Material provided.
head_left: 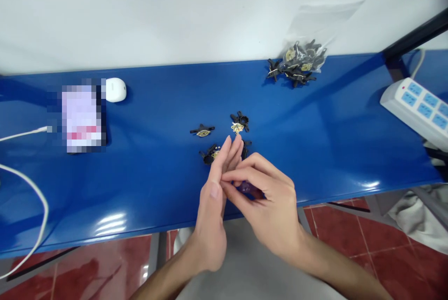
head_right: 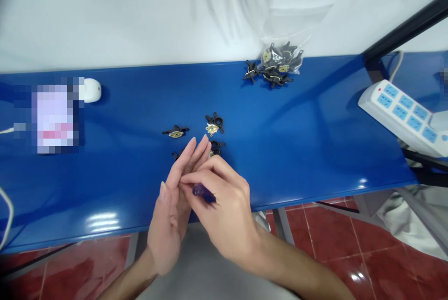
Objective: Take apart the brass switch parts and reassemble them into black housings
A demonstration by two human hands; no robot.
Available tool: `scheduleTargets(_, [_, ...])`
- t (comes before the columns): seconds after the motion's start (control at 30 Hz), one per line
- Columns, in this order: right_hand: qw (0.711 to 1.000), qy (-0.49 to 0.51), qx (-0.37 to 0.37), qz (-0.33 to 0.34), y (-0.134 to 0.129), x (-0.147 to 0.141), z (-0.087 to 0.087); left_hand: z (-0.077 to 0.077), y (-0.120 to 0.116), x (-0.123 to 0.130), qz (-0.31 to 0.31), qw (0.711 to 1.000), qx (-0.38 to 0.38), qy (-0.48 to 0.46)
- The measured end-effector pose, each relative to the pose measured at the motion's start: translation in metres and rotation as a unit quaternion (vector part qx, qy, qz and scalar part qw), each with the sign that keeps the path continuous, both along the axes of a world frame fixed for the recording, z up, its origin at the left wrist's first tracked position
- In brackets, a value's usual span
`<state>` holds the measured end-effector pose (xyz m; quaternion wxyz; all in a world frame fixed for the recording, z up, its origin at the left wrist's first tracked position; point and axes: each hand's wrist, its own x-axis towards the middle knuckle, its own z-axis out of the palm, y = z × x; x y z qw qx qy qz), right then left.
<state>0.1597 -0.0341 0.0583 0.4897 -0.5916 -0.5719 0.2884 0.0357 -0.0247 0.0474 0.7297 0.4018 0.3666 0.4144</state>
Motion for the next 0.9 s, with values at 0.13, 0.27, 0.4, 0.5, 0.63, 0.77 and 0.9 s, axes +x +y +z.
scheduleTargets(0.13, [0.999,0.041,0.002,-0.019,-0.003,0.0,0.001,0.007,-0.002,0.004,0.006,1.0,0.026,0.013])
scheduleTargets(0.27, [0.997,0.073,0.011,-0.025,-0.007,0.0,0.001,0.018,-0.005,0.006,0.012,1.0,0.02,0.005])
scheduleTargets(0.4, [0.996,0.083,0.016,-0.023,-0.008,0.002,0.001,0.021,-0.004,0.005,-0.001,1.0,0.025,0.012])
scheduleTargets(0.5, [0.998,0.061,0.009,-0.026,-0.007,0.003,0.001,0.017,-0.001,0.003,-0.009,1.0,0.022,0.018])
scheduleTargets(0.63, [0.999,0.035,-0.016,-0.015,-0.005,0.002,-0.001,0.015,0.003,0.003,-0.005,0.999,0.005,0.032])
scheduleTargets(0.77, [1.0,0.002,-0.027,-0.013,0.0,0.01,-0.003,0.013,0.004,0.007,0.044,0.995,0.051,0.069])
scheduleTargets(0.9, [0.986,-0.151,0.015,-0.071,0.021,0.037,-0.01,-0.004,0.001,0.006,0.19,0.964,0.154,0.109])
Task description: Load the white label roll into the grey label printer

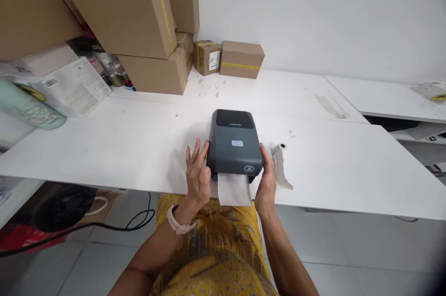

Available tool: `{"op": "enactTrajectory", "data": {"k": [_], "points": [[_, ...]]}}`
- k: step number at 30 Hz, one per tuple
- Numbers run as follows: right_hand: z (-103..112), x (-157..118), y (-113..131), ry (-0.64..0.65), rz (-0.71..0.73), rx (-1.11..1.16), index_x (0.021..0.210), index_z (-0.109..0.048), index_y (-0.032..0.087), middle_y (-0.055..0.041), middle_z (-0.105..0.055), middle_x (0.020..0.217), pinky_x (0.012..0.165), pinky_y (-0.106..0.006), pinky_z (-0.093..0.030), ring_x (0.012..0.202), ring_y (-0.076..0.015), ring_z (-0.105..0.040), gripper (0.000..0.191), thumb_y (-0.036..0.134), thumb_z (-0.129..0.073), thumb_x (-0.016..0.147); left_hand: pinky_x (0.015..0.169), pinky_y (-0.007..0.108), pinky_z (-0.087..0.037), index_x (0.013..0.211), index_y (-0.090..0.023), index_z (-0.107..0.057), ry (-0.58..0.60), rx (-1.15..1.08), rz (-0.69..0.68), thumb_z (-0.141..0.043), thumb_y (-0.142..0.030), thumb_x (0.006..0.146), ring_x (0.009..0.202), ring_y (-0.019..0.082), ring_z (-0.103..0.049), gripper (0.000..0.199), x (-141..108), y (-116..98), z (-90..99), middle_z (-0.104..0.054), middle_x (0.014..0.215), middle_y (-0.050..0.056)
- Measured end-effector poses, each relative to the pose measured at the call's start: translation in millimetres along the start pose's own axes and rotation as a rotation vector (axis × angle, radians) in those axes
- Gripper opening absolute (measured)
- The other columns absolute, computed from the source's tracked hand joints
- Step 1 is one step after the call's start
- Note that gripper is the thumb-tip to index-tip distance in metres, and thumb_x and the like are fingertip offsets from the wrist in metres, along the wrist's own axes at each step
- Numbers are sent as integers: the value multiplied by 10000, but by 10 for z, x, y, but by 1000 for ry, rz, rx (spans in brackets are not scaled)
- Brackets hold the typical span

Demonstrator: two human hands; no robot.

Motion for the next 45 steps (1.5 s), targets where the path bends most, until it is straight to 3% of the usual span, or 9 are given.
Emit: {"op": "enactTrajectory", "data": {"k": [4,8,12,19,25,28,31,33,45], "points": [[-45,584,438,20,205,-112,1635,-328,424,19,-325,1728,1341,-650,-105,1642,-344,-205,690,736,-312,1019,1252,547,-373,1445,-233,-609,-118,-284,69,-354,-586,1069,1362,301,-640,574,584,57,20,-696,1426,103],[-229,1284,787,-40,415,-159,1649,-262,403,-6,-223,1754,1315,-664,-149,1655,-363,-142,715,745,-282,1022,1081,438,-504,1344,-180,-640,-159,-336,277,-589,-478,978,1120,252,-724,474,1054,423,-63,-797,1076,88],[-393,1929,810,-54,507,-285,1652,-230,360,-84,-331,1685,1258,-650,-301,1608,-358,-278,728,726,-310,1028,720,303,-481,1294,-145,-668,86,-265,517,-695,-380,864,670,143,-563,491,1055,767,-200,-601,713,-35],[-478,2905,481,94,365,-404,1596,-301,333,-112,-461,1599,1196,-562,-438,1520,-317,-440,732,761,-349,1004,644,271,-329,1575,-142,-414,475,-172,565,-743,-374,828,619,130,-410,849,836,780,-235,-410,637,-101],[-257,2204,757,-100,587,-443,1464,-484,313,-113,-566,1491,1188,-579,-435,1435,-326,-515,534,600,-519,1015,612,273,-303,1629,-168,-328,574,-116,573,-690,-292,824,589,139,-413,892,835,824,-256,-415,609,-100],[-389,1736,629,310,558,-585,1236,-638,270,-106,-723,1213,1031,-522,-555,1189,-319,-677,361,539,-575,1003,619,277,-331,1617,-191,-356,574,-28,569,-659,-287,816,621,162,-479,862,840,812,-267,-481,629,-79],[-594,1489,269,860,313,-777,1371,-589,241,-145,-686,1369,976,-502,-578,1228,-355,-678,521,530,-669,945,622,286,-335,1622,-208,-359,595,101,534,-643,-315,821,639,176,-511,856,847,792,-262,-537,679,-56],[-678,1457,111,1040,189,-892,1503,-496,212,-193,-623,1470,1041,-538,-536,1314,-404,-630,696,533,-700,920,616,289,-328,1636,-219,-332,618,149,513,-631,-320,823,633,178,-511,872,846,787,-257,-547,696,-51],[-780,1954,250,1266,124,-683,1548,-486,255,-98,-541,1594,1226,-494,-397,1472,-361,-508,777,626,-658,888,606,284,-309,1633,-175,-334,612,121,485,-588,-272,783,615,173,-493,892,861,757,-258,-519,653,-62]]}}
Point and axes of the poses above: each hand's wrist, its own x-axis towards the middle knuckle, its own z-axis out of the back of the hand, y = z × x, the point moved 5 cm from there along x, towards the middle knuckle
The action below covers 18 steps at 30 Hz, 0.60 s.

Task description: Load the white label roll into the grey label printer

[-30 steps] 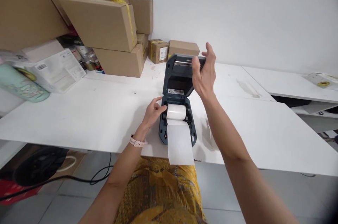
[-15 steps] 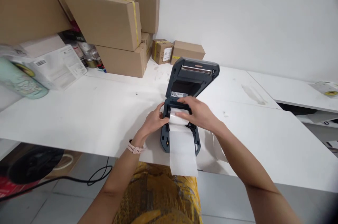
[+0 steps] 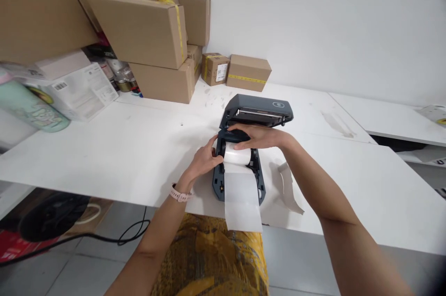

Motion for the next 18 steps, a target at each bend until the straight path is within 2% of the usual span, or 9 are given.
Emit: {"op": "enactTrajectory", "data": {"k": [3,5,8,13,18], "points": [[-5,61,-54,-22,-27,-64,1616,-394,242,-105,-379,1709,1305,-509,-272,1589,-365,-336,908,615,-709,851,600,285,-303,1631,-175,-341,-3,10,0,-586,-269,778,612,173,-485,892,3,18,-6,-510,656,-63],[-42,112,-87,-29,-75,-109,1657,-316,240,-115,-325,1734,1315,-546,-229,1616,-385,-269,991,602,-734,835,602,284,-306,1638,-178,-327,3,11,-1,-590,-275,784,610,171,-484,899,9,39,-14,-506,656,-67],[-67,175,-126,-30,-129,-146,1694,-208,241,-135,-318,1735,1300,-579,-236,1606,-420,-273,1110,638,-749,809,612,283,-316,1653,-185,-298,13,7,-3,-600,-274,788,614,169,-487,920,19,68,-22,-500,651,-74],[-30,256,-190,23,-146,-101,1712,-100,228,-143,-331,1729,1280,-559,-295,1607,-434,-259,1293,723,-780,730,634,287,-340,1655,-182,-298,4,-5,-7,-612,-274,787,648,175,-510,928,29,74,-22,-529,674,-66],[-18,301,-224,68,-134,-91,1711,-70,169,-183,-361,1707,1259,-513,-350,1576,-413,-341,1346,723,-786,715,625,291,-331,1637,-171,-331,-9,-52,-14,-590,-283,807,627,171,-492,877,26,63,-20,-507,652,-68]]}}
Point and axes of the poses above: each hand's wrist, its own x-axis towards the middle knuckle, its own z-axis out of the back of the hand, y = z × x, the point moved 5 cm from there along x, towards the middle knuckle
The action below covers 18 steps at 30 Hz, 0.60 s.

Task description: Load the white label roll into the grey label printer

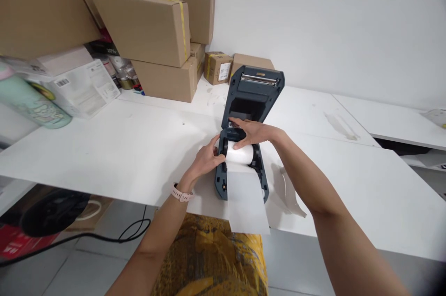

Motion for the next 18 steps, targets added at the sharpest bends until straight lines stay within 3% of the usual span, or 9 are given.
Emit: {"op": "enactTrajectory", "data": {"k": [6,10,15,18], "points": [[-19,14,-22,-39,23,-21,1708,-128,249,-129,-285,1751,1264,-583,-319,1604,-444,-264,1285,720,-795,716,621,293,-326,1640,-165,-327,5,8,8,-602,-255,766,624,169,-482,921,-15,-11,-1,-506,654,-67],[-34,-60,12,-40,-19,-22,1705,-159,256,-118,-291,1750,1271,-571,-311,1613,-436,-244,1228,669,-805,745,610,289,-323,1641,-165,-327,7,-7,14,-600,-252,760,623,171,-485,926,-20,-29,4,-514,657,-64],[-205,-333,277,-143,42,-81,1660,-305,232,-195,-538,1571,1150,-529,-452,1457,-412,-506,956,529,-755,870,594,279,-326,1638,-149,-329,23,-38,8,-601,-272,769,609,172,-495,919,-19,-37,0,-527,635,-63],[-438,-358,385,-133,18,-187,1685,-211,180,-261,-610,1463,1061,-551,-495,1345,-448,-598,993,457,-745,895,589,276,-328,1641,-144,-337,12,-17,-1,-605,-269,768,601,169,-498,922,-15,-39,7,-555,639,-55]]}}
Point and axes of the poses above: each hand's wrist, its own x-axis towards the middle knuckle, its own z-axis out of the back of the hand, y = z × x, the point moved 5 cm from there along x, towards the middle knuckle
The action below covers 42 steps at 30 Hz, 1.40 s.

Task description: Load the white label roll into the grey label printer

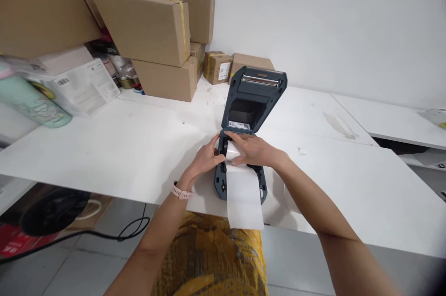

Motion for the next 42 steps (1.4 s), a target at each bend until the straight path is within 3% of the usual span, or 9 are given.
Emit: {"op": "enactTrajectory", "data": {"k": [4,8,13,17,23,30,36,39,42], "points": [[-169,119,14,9,-60,-77,1703,-71,154,-285,-608,1456,1036,-572,-496,1287,-469,-636,1049,451,-689,909,593,278,-335,1651,-121,-330,-5,45,-8,-577,-233,760,588,170,-495,931,0,-22,11,-549,601,-56],[6,26,-39,7,21,148,1704,-78,239,-185,-662,1417,1031,-530,-532,1232,-413,-680,1200,476,-791,768,584,274,-330,1651,-125,-332,3,36,-6,-576,-228,757,580,176,-503,932,-2,-27,9,-537,576,-62],[542,-696,-231,-131,252,411,1629,-337,293,-100,-614,1485,1147,-479,-495,1371,-351,-597,1078,493,-850,702,582,267,-330,1654,-164,-336,12,-9,-6,-595,-232,774,563,169,-487,920,-2,11,0,-516,557,-73],[707,-1191,-743,-340,161,498,1348,-586,314,-98,-691,1345,1087,-509,-526,1270,-363,-648,725,443,-875,695,580,263,-310,1656,-150,-329,-6,3,-33,-573,-223,781,542,143,-424,911,-5,4,7,-470,548,-88],[178,-1077,-1475,-504,-204,806,1211,-536,246,-134,-654,1341,1021,-496,-533,1228,-349,-633,723,537,-836,621,563,260,-286,1656,-115,-320,-9,-9,-25,-580,-246,790,538,126,-382,914,5,15,7,-437,552,-93],[-323,-665,-1601,-497,-265,848,1272,-563,225,-142,-638,1408,1065,-489,-517,1252,-313,-628,760,502,-849,625,550,246,-291,1667,-132,-297,-2,-65,13,-596,-269,810,548,120,-374,918,19,69,-3,-408,578,-93],[-435,-1353,-1834,-526,-308,937,1380,-575,303,-142,-594,1551,1177,-545,-438,1463,-300,-537,586,643,-625,906,521,235,-289,1663,-136,-306,-3,-75,-13,-594,-269,810,536,121,-374,910,40,89,-13,-414,565,-89],[-663,-1640,-1816,-493,-351,968,1293,-643,287,-155,-623,1520,1137,-593,-476,1439,-352,-562,593,657,-716,836,522,228,-289,1666,-150,-305,5,-55,-26,-586,-259,812,536,116,-374,906,45,82,-11,-415,572,-90],[-939,-1613,-1660,-465,-338,1007,1291,-650,299,-129,-657,1486,1068,-558,-548,1369,-351,-621,648,645,-799,764,522,227,-285,1670,-154,-295,9,-22,-17,-577,-265,816,533,111,-363,906,44,71,-7,-397,573,-95]]}}
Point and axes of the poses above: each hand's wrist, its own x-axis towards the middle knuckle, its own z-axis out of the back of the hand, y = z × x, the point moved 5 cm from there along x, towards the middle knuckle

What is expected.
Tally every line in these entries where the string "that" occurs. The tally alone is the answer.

Solution.
2